Comm volume per device is independent of N — each device forwards the same total K/V volume regardless of ring size — so CP scales near-linearly until the overlap budget runs out. Llama 3 405B used CP=16 for the 128K phase at near-ideal weak scaling.

CP vs Ulysses (DeepSpeed)

Ulysses does two all-to-alls per attention, reshuffling so each device holds full s for a head subset. Lower latency but caps at N ≤ N_heads. Ring scales further; Ulysses wins when N is small and N_heads is large.
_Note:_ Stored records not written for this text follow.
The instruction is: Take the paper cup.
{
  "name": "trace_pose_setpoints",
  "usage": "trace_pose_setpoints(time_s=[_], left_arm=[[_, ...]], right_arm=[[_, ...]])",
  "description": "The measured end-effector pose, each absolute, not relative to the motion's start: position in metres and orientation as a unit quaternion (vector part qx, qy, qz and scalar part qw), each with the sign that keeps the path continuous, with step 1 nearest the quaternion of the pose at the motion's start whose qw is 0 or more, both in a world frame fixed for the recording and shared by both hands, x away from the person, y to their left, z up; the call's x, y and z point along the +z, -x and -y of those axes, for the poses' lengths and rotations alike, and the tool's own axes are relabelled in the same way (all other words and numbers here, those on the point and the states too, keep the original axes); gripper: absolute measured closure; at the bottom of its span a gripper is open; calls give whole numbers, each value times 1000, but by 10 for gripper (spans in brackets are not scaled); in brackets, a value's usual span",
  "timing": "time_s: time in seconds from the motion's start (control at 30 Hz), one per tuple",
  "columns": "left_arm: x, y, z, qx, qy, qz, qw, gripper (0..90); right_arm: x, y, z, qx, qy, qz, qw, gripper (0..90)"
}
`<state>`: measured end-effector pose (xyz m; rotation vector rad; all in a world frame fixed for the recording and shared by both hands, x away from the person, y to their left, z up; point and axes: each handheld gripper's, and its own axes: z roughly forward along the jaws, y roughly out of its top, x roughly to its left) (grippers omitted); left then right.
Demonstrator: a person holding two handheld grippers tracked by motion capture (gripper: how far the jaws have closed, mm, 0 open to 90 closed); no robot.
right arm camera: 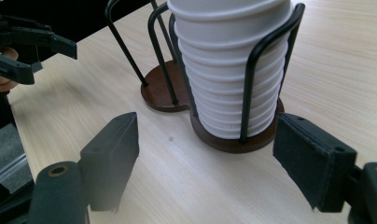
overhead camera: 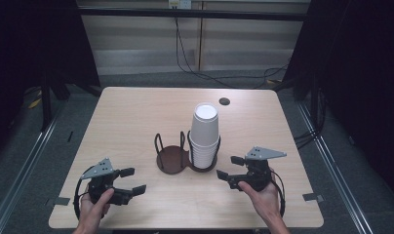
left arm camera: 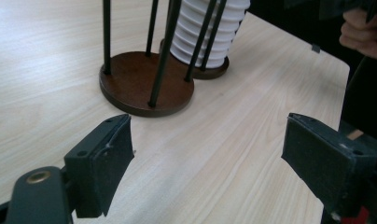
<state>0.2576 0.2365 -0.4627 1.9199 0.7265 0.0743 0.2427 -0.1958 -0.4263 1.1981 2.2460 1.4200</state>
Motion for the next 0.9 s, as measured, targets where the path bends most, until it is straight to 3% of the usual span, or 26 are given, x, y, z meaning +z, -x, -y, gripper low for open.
trace_pose_setpoints(time_s=[0.37, 0.9], left_arm=[[-464, -256, -230, 27, -810, -285, 512, 160], [-463, -256, -231, 34, -809, -293, 508, 163]], right_arm=[[-405, -244, 183, 488, -392, -771, 122, 207], [-373, -260, 188, 506, -396, -754, 139, 255]])
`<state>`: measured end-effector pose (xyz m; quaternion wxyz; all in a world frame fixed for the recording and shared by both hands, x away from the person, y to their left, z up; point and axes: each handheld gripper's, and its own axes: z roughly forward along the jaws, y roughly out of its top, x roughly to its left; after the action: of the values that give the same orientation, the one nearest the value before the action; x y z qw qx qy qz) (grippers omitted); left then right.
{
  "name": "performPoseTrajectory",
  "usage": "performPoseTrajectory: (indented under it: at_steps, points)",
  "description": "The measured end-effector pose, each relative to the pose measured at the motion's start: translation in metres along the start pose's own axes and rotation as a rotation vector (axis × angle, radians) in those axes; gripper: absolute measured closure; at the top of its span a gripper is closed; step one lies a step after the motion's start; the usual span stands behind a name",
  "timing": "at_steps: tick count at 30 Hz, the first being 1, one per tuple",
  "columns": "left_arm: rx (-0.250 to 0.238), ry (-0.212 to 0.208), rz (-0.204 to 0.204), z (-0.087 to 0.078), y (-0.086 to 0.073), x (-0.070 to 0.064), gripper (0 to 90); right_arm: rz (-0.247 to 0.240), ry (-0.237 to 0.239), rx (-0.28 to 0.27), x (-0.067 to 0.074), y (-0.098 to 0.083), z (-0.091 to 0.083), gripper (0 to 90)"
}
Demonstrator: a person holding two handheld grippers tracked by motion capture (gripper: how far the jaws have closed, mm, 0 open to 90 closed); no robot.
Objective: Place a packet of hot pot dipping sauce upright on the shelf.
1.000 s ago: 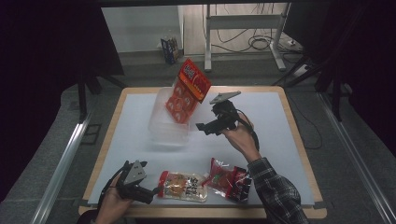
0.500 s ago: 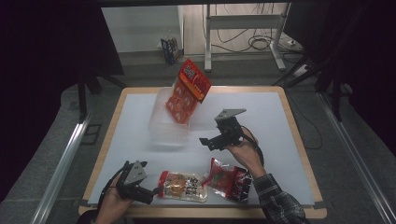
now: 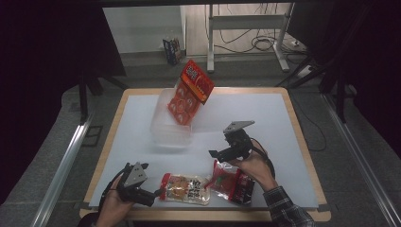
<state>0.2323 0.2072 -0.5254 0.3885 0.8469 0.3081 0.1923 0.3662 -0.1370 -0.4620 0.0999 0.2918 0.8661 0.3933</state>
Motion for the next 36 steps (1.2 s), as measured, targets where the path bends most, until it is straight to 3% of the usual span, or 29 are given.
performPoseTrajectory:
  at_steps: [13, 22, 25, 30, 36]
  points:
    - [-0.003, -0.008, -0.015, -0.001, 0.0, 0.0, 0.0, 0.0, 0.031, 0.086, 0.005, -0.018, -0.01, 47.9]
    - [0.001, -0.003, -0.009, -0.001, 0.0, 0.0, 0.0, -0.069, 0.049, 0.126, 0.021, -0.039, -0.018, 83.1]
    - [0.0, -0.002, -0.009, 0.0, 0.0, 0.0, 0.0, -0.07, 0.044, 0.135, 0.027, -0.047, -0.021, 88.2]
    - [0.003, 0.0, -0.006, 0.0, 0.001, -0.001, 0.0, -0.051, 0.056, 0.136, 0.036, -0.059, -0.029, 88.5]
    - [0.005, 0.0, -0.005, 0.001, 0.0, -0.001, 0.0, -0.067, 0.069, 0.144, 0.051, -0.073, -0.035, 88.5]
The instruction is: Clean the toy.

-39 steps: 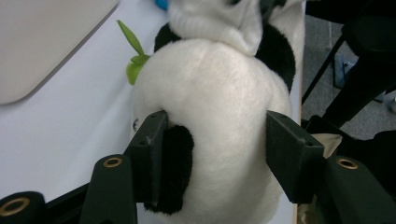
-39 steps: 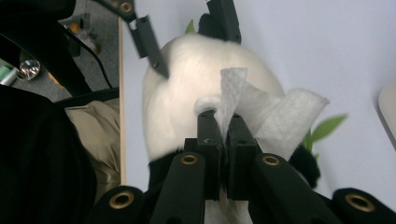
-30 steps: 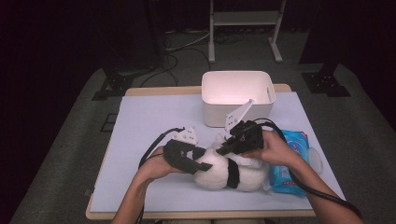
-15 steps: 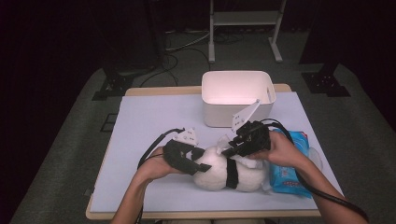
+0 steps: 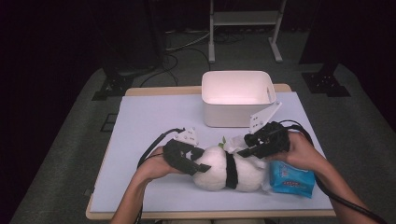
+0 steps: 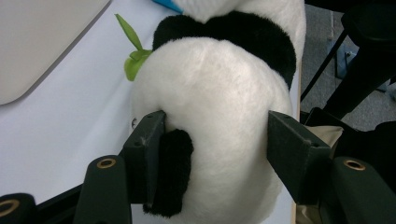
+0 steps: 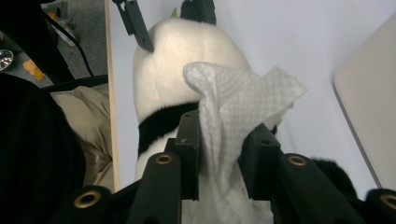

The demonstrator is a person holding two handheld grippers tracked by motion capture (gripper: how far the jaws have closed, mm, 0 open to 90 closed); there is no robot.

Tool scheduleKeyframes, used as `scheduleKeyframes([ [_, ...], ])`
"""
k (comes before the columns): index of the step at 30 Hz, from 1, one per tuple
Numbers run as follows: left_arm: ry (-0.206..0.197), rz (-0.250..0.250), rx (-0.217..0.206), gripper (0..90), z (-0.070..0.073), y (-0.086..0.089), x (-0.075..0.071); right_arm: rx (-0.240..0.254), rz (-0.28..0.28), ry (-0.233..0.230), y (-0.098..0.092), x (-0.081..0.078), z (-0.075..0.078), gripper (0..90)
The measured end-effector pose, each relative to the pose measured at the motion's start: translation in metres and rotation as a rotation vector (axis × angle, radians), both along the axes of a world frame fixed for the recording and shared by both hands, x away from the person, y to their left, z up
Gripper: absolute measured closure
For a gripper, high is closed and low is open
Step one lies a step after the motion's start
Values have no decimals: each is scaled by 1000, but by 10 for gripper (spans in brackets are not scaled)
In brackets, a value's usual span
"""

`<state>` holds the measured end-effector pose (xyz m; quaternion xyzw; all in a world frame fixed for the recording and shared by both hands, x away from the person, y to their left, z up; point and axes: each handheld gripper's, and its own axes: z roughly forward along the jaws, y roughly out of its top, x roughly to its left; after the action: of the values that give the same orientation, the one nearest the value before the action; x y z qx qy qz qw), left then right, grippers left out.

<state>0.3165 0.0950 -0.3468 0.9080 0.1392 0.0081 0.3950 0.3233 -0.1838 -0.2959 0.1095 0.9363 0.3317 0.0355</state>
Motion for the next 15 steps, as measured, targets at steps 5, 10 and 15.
scheduleKeyframes([
  [5,-1,0,0,391,0,0,0,-33,-24,-13,-15,-4,-3,712],
  [10,-4,-5,-8,385,1,-2,0,-30,-34,-18,-28,-7,-10,700],
  [15,-11,-14,-5,385,2,-3,-1,-19,-46,-17,-34,-9,-15,749],
])
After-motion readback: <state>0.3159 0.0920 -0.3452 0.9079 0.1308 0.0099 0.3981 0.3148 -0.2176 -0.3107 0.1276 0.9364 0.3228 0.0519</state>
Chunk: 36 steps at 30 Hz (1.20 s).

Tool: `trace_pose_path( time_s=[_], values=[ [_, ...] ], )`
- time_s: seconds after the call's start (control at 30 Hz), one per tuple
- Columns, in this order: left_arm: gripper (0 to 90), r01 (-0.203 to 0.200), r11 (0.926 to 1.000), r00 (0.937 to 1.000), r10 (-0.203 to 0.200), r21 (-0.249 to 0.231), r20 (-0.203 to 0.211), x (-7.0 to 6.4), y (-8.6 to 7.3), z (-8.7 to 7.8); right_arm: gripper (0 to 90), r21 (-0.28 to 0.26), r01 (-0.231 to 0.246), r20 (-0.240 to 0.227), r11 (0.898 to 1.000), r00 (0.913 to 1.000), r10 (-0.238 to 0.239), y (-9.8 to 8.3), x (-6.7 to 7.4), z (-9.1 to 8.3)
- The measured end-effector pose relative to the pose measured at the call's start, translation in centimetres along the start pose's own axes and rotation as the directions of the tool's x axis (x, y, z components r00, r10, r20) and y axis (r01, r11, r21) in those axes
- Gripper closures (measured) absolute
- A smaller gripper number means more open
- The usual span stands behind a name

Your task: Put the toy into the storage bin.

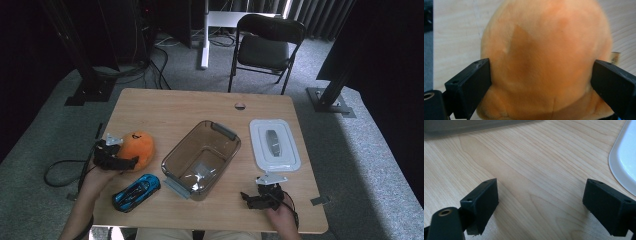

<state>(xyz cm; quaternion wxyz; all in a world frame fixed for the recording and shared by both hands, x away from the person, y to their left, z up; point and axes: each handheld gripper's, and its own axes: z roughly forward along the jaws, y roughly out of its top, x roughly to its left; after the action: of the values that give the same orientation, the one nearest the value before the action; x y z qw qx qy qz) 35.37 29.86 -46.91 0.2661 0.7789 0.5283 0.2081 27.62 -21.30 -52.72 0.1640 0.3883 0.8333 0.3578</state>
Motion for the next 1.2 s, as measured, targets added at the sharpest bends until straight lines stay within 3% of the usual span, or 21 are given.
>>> trace_pose_path(
  time_s=[0.1, 0.17, 0.23, 0.4, 0.6, 0.77, 0.87, 1.03, 1.2],
  values=[
    [5.4, 0.023, 0.9993, 0.9996, -0.023, 0.028, 0.019, 0.4, -0.2, 0.7, 12.7, 0.0, -0.004, 0.004, 1.0, 1.0, 0.004, 0.0, 0.0, 0.0],
    [9.2, 0.015, 0.9993, 0.9994, -0.016, 0.035, 0.029, 0.6, -0.4, 1.0, 12.7, 0.0, -0.004, 0.003, 1.0, 1.0, 0.004, 0.0, 0.0, 0.0],
    [17.3, 0.01, 0.9995, 0.9989, -0.011, 0.029, 0.045, 0.8, -0.5, 1.1, 12.7, 0.0, -0.004, 0.004, 1.0, 1.0, 0.004, 0.0, 0.0, 0.0],
    [44.3, -0.051, 0.9986, 0.9978, 0.051, 0.01, 0.042, 0.3, -0.6, 0.5, 12.7, 0.0, -0.004, 0.003, 1.0, 1.0, 0.004, 0.0, 0.0, 0.0],
    [59.9, -0.058, 0.9979, 0.9973, 0.059, -0.029, 0.044, 0.2, -0.6, -0.3, 12.7, 0.0, -0.004, 0.003, 1.0, 1.0, 0.004, 0.0, 0.0, 0.0],
    [61.1, -0.025, 0.9992, 0.9977, 0.027, -0.031, 0.062, 0.4, 0.1, -0.9, 12.7, 0.0, -0.004, 0.003, 1.0, 1.0, 0.004, 0.0, 0.0, 0.0],
    [62.9, -0.027, 0.9989, 0.9976, 0.03, -0.037, 0.062, 0.4, 0.5, -1.4, 12.7, -0.001, -0.004, 0.002, 1.0, 1.0, 0.004, 0.0, 0.0, 0.0],
    [62.8, -0.003, 0.9974, 0.9956, 0.01, -0.072, 0.094, 0.5, 1.2, -2.5, 12.7, -0.001, -0.005, 0.004, 1.0, 1.0, 0.005, 0.0, 0.0, 0.0],
    [62.9, -0.025, 0.9954, 0.9946, 0.034, -0.092, 0.098, 0.1, 2.0, -3.7, 12.7, -0.001, -0.005, 0.004, 1.0, 1.0, 0.005, 0.0, 0.0, 0.0]
  ],
)
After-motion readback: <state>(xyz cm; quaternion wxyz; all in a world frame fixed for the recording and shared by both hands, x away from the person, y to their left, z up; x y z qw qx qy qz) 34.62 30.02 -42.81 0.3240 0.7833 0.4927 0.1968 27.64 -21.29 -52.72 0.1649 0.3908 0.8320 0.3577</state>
Production trend is Ring for >8-way.

Trade-offs

CP composes with TP/PP/DP in the standard 4D parallelism mesh — typical layout is (DP, PP, TP, CP) with CP innermost over NVLink/IB. Non-obvious gotcha: K/V projection weight gradients aggregate across CP ranks (they were logically shared), so backward needs an all-reduce on those grads — usually folded into the DP sync.

CP barely helps short-context inference (comm overhead dominates) but is increasingly standard for long-context serving: prefill parallelizes cleanly, decode KV cache shards naturally across CP ranks. Combined with MLA (less per-token cache) or dynamic sparse attention (fewer tokens touched per query), CP is what makes million-token contexts actually trainable at current parameter counts.